Where the line containing "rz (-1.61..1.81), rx" appears below, begin there and reproduce each line exactly through the last one, omitting pictures.

___ Recorded information

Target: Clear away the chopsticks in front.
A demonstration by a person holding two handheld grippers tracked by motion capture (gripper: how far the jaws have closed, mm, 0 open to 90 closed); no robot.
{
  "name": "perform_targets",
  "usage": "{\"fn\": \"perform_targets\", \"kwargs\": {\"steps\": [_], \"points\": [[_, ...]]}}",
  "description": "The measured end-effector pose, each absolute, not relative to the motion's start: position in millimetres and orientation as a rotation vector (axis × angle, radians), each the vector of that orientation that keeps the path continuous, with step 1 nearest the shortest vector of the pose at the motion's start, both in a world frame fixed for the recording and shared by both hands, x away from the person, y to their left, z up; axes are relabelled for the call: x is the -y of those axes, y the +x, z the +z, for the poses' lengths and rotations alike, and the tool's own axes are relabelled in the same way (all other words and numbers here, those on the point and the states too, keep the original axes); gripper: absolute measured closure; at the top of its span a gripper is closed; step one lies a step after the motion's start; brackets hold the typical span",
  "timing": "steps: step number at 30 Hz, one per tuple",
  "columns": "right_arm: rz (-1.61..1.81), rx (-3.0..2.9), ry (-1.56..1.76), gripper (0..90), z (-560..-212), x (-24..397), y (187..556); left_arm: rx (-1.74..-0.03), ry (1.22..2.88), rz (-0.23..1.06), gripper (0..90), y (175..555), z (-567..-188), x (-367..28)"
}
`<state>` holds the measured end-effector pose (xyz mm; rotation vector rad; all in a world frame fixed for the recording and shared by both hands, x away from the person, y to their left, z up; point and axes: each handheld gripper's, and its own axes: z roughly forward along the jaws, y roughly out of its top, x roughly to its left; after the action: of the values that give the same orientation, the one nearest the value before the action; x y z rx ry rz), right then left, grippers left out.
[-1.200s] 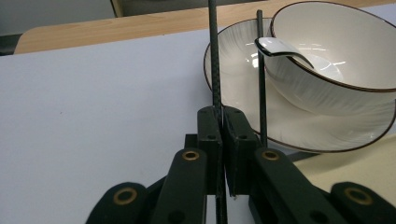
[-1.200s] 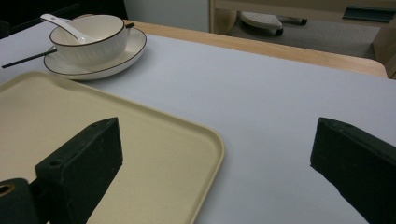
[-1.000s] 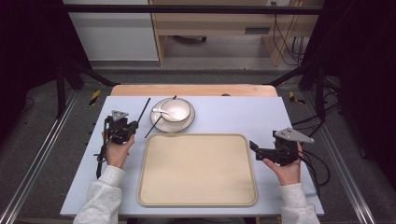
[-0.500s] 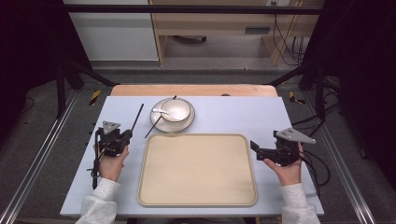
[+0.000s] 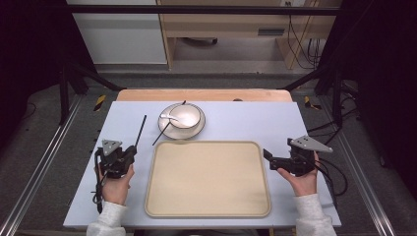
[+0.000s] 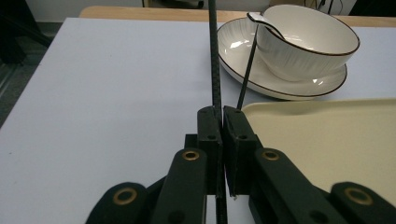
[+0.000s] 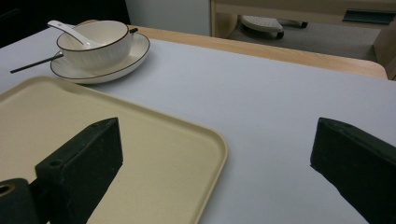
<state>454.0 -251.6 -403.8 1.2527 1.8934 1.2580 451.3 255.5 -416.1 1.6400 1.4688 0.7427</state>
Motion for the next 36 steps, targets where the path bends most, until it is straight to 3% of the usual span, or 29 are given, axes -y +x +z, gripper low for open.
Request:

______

-- Written response --
  "columns": "right_arm: rz (-1.61..1.81), rx (-3.0..2.9), ry (-1.56..1.76), gripper (0..90), z (-560..-212), x (-24..397), y (187..556); left_arm: rx (-1.74..-0.03), ry (1.22..2.88), rz (-0.23..1.06), gripper (0..90), y (175..555), z (-567..-188), x (-367..28)"
}
`<state>` holds the measured end-effector pose (xyz mm; rotation vector rad; all in a world frame fixed for the recording and shared by both hands, x away from the person, y to their left, z up; point and axes: each handheld gripper's, and its own axes: z roughly forward along the jaws, y roughly out of its top, x roughly to its left; after the action: of the values that give the same orientation, the one nearest the value before the action; x y z rx ry rz), right then left, grippers left out.
[-1.200s] 
[-1.200s] 
[-1.000s] 
[-0.500s] 
[+0.000s] 
[+0.000s] 
[+0.000s] 
<state>454.0 -251.6 -403.8 1.2527 1.8934 1.2580 451.3 255.5 -416.1 1.6400 1.4688 0.7427</state>
Motion for the next 36 steps, targets where the path bends most, until it is straight to 3% of the usual span, or 29 are given, axes -y +x +z, gripper low for open.
Request:

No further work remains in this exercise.